Edamame Nutrition Facts & Health Benefits

Edamame is a type of immature soybean that has gained popularity in the United States over the last few decades. Edamame is an impressive source of protein and phytoestrogens. Here are the nutritional benefits of edamame.

A cup of soybeans provides more than half of the daily recommended value of protein for the average adult—in less than 300 calories. Soybeans do, however, contain a fair amount of fat—11.6 grams per cup, of which 2.2 grams are saturated fat.

Edamame Nutrition Facts & Health Benefits-CookingEggs

The nutritional composition of edamame beans 

Frozen, prepared edamame beans are 73% water, 12% protein, 9% carbohydrates, and 5% fat. Edamames are rich in protein, dietary fiber, and micronutrients, particularly folate, manganese, and vitamin K. The fat content in edamame supplies 361 mg of omega-3 fatty acids and 1794 mg of omega-6 fatty acids.

One-half cup of boiled green soybeans provides 127 calories, 9.9 g carbohydrate, 11.1 g protein, 5.8 g fat, 3.8 g dietary fiber, 140 IU vitamin A, 15 mg vitamin C, 100 mcg folic acid, 485 mg potassium, 13 mg sodium, 142 mg phosphorus, 131 mg calcium, 2.25 mg iron, and 54 mg magnesium.

Frozen Edamame Nutrition Facts Label

Nutrition Facts

Serving Size: 100g

Amount Per Serving
Calories 121

% Daily Value*
Total Fat 5.2g 7%
Saturated Fat 0g 0%
Trans Fat 0g
Cholesterol 0mg 0%
Sodium 6mg 0%
Total Carbohydrate 8.91g
Dietary Fiber 5.2g 19%
Sugars 2.18g 4%
Protein 11.9g

Calcium 63mg 5%
Iron 2.27mg 13%
Potassium 436mg 9%
Zinc 1.37mg 12%
Vitamin A 15μg 2%
Vitamin C 6.1mg 7%
Vitamin K 26.7μg 22%

* Percent Daily Values are based on a 2000-calorie diet.

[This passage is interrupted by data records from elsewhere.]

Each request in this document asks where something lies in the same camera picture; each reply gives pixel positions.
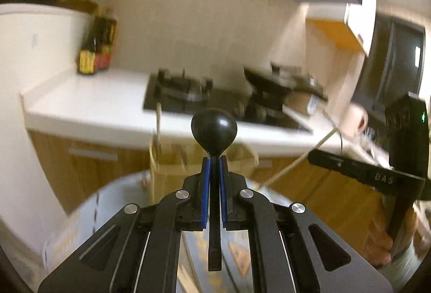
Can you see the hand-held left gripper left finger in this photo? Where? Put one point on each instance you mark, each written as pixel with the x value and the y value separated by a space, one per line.
pixel 205 198

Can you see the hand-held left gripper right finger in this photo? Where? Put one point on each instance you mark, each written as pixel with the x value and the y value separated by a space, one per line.
pixel 223 198

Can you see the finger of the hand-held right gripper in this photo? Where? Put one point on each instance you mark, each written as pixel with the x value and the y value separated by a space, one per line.
pixel 336 164

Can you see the wooden chopstick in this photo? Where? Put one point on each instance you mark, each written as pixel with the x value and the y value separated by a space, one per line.
pixel 296 161
pixel 188 279

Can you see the brown paper bag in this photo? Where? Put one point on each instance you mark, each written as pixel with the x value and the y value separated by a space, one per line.
pixel 168 175

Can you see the black plastic spoon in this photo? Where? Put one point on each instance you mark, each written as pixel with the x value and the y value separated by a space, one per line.
pixel 213 131

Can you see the person's right forearm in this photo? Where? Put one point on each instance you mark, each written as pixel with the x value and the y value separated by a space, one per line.
pixel 400 269

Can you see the person's right hand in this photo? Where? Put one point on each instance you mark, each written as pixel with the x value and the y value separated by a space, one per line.
pixel 377 239

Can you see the white electric kettle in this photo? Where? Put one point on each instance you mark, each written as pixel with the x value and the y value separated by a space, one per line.
pixel 353 119

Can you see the dark window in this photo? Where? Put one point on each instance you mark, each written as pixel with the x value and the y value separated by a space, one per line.
pixel 397 60

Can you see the white round table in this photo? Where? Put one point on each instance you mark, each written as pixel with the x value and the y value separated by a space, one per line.
pixel 111 198

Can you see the black gas stove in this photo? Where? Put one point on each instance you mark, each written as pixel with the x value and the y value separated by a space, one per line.
pixel 235 101

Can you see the black wok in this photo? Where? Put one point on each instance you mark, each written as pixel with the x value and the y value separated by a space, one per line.
pixel 269 84

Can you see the white kitchen countertop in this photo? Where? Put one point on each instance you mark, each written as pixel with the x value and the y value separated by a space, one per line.
pixel 101 94

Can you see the red label sauce bottle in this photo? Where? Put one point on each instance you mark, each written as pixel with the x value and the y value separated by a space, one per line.
pixel 106 50

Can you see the yellow label sauce bottle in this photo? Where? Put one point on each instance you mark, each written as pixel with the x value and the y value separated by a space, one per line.
pixel 87 57

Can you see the white refrigerator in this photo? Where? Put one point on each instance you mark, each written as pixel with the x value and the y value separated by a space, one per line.
pixel 33 60

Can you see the brown cardboard box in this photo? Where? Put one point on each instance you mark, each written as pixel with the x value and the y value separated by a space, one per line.
pixel 79 5

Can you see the orange bottom wall cabinet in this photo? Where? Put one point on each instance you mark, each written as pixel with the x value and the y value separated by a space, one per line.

Health Benefits of Edamame

Edamame are young, green soybeans in their pods, cooked by boiling, which make a great snack—high in fiber and protein, and rich in calcium and potassium. The United States Department of Agriculture states that edamame beans are a "soybean that can be eaten fresh and is best known as a snack with a nutritional punch".

Edamame has a significant nutrient-dense profile with its high levels of fiber and copper. It’s also a tasty source of protein, and it may have anticancer potential for some people.

The phytochemical composition of edamame features two phytoestrogens: genistein and daidzein. Studies have linked them to lowering the risk of developing breast, prostate, and other cancers.

Cooking the soybeans increases their available isoflavones, including daidzin, genistin, and genistein. Genistein has been investigated for its role in limiting the size and number of fat cells, possibly acting as an aid to preventing weight gain.

Soy isoflavones may also reduce the risk of heart attack.

Green soybeans are an excellent source of numerous B-complex vitamins, particularly riboflavin, pyridoxine, thiamin, pantothenic acid, and niacin. The majority of them participate in the metabolism of carbohydrates, proteins, and fats as co-enzymes.

As a plant source of protein, edamame provides a key component of a healthy diet. Protein supports detoxification pathways in the body. At 9 grams of fiber per serving, it boosts our overall gut and immune health.

Edamame also contains roughly 60% of the copper our immune system requires to function properly.